TACOMA, Wash. (Legal Newsline) - A Washington state appellate court denied an appeal of summary judgment in a woman’s medical malpractice and wrongful death lawsuit.

Keisha Baumgartner filed suit against Columbia Anesthesia Group P.S. and Dr. Mark A. Morehart after her mother, Angela Baumgartner, died due to massive blood loss after surgery.

According to court documents, Angela Baumgartner went into surgery for a minimally invasive surgery to have a mass on her kidney removed. Morehart was her anesthesiologist.

Baumgartner is a Jehovah’s Witness and according to their religion, they are unable to receive blood transfusions, even if it is their own blood that has been stored elsewhere and returned to them.

They are, however, able to use cell saver machines, which remove excessive blood then return it to the body in a closed circuit.

Morehart was informed of this before the surgery.

At the beginning of her surgery, the cell saver was hooked up to Baumgartner. During the procedure, her surgeon, Michelle Hendrix, left the room.

The other doctor removed the tumor, which caused massive bleeding. He removed the machine because it wasn’t keeping up with blood loss. The suction tube fell on the floor.

Hendrix came back and announced that the machine could no longer be used because both the tube and the blood in the machine were contaminated.

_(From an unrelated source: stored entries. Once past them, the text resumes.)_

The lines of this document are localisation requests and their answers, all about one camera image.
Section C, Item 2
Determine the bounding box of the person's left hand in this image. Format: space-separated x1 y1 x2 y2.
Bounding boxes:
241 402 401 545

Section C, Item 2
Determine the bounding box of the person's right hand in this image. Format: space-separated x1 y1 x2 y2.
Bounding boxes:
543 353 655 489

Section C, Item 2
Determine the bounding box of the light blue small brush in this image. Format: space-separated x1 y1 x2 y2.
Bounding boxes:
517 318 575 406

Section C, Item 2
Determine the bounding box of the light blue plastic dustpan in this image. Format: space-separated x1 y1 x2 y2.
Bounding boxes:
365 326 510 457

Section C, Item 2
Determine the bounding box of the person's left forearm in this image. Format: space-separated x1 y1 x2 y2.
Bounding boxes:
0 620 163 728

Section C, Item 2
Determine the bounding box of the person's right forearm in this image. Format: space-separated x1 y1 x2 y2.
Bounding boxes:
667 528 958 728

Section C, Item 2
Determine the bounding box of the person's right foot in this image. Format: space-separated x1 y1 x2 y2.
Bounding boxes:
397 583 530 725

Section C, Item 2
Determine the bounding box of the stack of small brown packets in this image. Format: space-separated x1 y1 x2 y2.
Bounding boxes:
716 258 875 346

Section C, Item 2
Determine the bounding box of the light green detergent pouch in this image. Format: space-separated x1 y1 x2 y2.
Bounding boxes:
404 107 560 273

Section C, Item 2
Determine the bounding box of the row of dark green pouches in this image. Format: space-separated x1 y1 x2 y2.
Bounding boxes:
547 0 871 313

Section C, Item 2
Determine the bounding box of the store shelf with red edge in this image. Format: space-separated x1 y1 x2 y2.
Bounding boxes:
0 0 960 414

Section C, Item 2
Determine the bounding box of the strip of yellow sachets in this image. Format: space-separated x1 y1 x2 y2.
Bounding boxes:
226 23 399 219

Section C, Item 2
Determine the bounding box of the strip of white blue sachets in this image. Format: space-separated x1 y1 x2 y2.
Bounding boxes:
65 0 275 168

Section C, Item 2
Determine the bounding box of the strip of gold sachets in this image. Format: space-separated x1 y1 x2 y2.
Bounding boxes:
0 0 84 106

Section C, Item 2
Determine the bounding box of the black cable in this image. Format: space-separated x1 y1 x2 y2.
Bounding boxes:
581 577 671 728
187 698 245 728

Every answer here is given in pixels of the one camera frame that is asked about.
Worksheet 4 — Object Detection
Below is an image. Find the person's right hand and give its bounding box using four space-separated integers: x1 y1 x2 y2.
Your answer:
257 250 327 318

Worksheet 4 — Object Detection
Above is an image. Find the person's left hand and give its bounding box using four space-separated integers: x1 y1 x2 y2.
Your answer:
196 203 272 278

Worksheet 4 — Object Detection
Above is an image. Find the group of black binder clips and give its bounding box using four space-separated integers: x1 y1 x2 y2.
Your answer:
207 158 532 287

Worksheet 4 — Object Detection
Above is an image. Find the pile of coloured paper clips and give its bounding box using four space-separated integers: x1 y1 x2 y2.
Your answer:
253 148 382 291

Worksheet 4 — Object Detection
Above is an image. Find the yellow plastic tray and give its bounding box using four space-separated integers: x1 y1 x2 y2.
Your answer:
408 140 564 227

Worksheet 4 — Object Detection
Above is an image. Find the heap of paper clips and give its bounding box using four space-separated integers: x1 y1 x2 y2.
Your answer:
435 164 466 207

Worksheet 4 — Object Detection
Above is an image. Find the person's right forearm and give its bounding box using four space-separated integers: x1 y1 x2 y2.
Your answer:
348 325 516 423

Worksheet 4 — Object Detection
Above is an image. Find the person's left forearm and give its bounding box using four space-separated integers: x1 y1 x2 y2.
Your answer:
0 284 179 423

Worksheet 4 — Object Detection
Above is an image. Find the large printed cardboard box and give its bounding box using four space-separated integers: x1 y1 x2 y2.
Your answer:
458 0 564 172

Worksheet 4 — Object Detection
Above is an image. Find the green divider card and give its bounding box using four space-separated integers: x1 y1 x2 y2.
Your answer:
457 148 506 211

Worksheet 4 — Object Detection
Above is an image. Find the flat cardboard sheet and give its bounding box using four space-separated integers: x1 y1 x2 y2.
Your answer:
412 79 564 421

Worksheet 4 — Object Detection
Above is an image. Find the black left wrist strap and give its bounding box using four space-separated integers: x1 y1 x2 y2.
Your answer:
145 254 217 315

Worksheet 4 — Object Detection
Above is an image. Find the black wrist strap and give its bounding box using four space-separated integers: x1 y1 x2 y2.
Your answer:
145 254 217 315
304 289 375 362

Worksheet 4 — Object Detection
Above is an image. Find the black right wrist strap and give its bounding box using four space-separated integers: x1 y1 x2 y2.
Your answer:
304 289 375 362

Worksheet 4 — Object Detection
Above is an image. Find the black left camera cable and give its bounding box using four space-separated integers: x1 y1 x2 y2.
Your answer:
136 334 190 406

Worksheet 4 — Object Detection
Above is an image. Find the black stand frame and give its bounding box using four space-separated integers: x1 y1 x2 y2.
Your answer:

Baumgartner died from the blood loss.

Keisha Baumgartner filed the suit; Morehart in return filed a summary judgment motion.

Baumgartner used testimony from Dr. Bruce Spiess, who is an expert in Jehovah’s Witness beliefs and the cell saver machine.

The trial court granted summary judgment in favor of Morehart, dismissing Baumgartner’s claim.

In her appeal, Baumgartner claimed Morehart should’ve directed the team to have the machine on standby and should’ve used the machine after the contaminated tube was replaced.

Spiess testified that it is normal to have the cell saver machine set up on standby but did not say it was required to.

The appellate court agreed with the trial court on this claim, stating in its opinion, “Baumgartner has not demonstrated that a standard of care required Dr. Morehart to direct that the cell saver machine be set up on standby.”

The appellate court also agreed that the machine should not have been used again after it fell on the floor.

Spiess testified that just the tube was contaminated, not the blood.

“Dr. Morehart argues that Dr. Spiess’s standard of care regarding when a component part is contaminated is inapplicable here because there was evidence that the entire cell saver machine was contaminated, not just the suction tube, and Dr. Morehart was not in a position to refute that evidence,” the appellate court wrote, upholding the lower court's decision.